If you can put up with COVID preaching on every page, condemnations of Trump every 10 pages, and BLM slogans every 50, it’s an excellent book. I’m not being sarcastic. It is an excellent book.
There’s no paranormal here, thank goodness. The horror resides not in demons or spirits but in very human evil. Holly is not a whodunnit, either. Readers know from the start who the serial killers are and what motivates them. The interest lies in the personalities of the killers, of the victims, and of the private detective, a 55-year-old, mildly autistic, frumpy, chain-smoking COVID fanatic named Holly. Because of her autism, Holly works alone, and some readers have complained about having to read about a lonesome character. But Holly’s aloneness lets the author show us exactly how she thinks and how she arrives at her conclusions.
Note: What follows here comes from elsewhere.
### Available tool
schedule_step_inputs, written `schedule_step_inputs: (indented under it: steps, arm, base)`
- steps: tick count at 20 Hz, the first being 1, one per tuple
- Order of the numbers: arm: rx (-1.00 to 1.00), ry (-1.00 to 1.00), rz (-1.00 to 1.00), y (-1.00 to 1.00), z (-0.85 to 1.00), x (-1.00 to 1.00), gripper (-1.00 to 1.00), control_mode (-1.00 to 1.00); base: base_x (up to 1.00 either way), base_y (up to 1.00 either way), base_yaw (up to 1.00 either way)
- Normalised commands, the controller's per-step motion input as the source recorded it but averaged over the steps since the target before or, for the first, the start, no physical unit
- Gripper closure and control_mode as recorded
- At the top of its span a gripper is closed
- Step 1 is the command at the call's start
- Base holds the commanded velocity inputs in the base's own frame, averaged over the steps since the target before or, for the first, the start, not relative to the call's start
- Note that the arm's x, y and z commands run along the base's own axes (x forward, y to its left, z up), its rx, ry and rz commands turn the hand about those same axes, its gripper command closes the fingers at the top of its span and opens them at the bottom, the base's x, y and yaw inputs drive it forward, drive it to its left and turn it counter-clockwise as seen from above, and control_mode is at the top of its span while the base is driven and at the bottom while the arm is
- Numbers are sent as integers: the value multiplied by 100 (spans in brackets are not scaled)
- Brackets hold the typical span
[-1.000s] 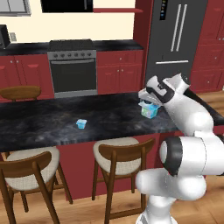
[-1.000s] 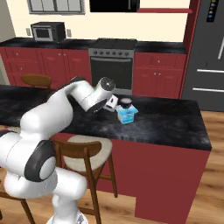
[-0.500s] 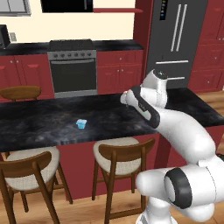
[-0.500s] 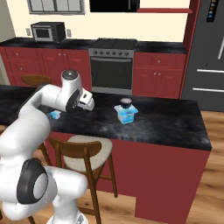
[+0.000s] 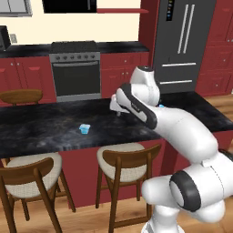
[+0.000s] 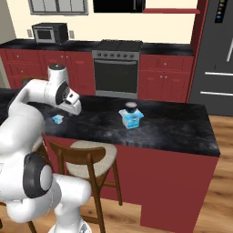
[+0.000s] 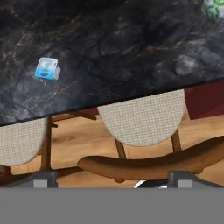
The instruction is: Stack the yogurt containers by placing the smaller containers on top of the larger containers.
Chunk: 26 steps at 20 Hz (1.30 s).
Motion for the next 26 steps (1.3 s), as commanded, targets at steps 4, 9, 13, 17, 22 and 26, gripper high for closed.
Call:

There’s a larger idea behind the novel, and it has to do with the different ways in which elderly people can make sense of their aging and relate to young people. King is getting older, and he’s putting his experiences with old age to good use. The novel is very tightly plotted, unputdownable, and so engaging that I even interrupted my new Cormoran Strike for it.
I’m glad I rediscovered King many years after abandoning him over the intense boredom of his 1990s doorstop Needful Things. My eyes still glaze over when I remember it. But the writer clearly came back since then.
I very much recommend Holly but be warned, it’s COVID-nuts.